[Exercise aim]
Your answer must be an exact copy of the data below.

= = = = = = =

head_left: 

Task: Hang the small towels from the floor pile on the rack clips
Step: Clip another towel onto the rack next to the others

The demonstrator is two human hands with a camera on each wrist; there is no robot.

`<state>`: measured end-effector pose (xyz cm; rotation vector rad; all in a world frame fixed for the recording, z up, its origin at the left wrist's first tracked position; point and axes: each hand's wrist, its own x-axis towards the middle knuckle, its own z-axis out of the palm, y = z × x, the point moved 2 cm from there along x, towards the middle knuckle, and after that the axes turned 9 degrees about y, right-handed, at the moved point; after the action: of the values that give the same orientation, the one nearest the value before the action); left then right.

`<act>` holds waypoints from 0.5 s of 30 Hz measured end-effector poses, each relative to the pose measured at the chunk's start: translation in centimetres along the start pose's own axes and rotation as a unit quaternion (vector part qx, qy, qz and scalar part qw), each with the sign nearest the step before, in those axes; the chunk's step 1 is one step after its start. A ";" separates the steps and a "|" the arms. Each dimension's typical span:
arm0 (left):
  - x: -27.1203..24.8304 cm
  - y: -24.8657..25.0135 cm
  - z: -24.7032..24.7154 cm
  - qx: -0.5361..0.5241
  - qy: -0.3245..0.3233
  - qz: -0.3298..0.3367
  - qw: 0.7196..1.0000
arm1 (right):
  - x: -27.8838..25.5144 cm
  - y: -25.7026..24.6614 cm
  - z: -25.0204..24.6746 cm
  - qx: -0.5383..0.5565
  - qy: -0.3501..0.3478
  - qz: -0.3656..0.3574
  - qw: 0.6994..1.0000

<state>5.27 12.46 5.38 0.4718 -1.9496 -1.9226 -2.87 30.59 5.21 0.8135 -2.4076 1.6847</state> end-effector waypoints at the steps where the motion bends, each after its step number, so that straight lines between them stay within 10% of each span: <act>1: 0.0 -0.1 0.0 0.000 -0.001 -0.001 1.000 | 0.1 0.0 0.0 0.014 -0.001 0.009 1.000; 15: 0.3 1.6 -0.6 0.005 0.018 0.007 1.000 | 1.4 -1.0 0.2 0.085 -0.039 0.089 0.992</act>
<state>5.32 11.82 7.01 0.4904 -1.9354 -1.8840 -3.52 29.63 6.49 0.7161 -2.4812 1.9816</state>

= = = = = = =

[Answer]
head_left: 

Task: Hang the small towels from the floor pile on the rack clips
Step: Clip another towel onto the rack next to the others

The demonstrator is two human hands with a camera on each wrist; there is no robot.

`<state>`: measured end-effector pose (xyz cm; rotation vector rad; all in a world frame fixed for the recording, z up, its origin at the left wrist's first tracked position; point and axes: each hand's wrist, its own x-axis towards the middle knuckle, its own z-axis out of the palm, y = z × x, the point moved 2 cm from there along x, towards the middle knuckle, and after that the axes turned 9 degrees about y, right-handed, at the moved point; after the action: of the values that give the same orientation, the one nearest the value before the action); left then right.

`<act>` holds waypoints from 0.5 s of 30 Hz measured end-effector poses, each relative to the pose measured at the chunk's start: translation in centimetres along the start pose's own axes and rotation as a unit quaternion (vector part qx, qy, qz and scalar part qw), each with the sign nearest the step before, in those axes; the chunk's step 1 is one step after its start. A ";" separates the steps and a "|" the arms. Each dimension's typical span:
arm0 (left):
  - x: -27.1203..24.8304 cm
  - y: -24.8657..25.0135 cm
  - z: -24.7032..24.7154 cm
  - qx: -0.5361..0.5241
  - qy: -0.3245..0.3233
  - qz: -0.3298..0.3367
  - qw: 0.7196..1.0000
arm1 (right):
  - x: -27.8838..25.5144 cm
  - y: -25.7026..24.6614 cm
  - z: -25.0204..24.6746 cm
  - qx: -0.5383..0.5565
  - qy: -0.3501..0.3478
  - qz: -0.3656..0.3574
  - qw: 0.6994..1.0000

<state>5.27 12.46 5.38 0.4718 -1.9496 -1.9226 -2.87 30.59 5.21 0.8135 -2.4076 1.6847</state> end-effector waypoints at the steps where the motion bends, each after its step number, so that straight lines between them stay within 10% of each span: <act>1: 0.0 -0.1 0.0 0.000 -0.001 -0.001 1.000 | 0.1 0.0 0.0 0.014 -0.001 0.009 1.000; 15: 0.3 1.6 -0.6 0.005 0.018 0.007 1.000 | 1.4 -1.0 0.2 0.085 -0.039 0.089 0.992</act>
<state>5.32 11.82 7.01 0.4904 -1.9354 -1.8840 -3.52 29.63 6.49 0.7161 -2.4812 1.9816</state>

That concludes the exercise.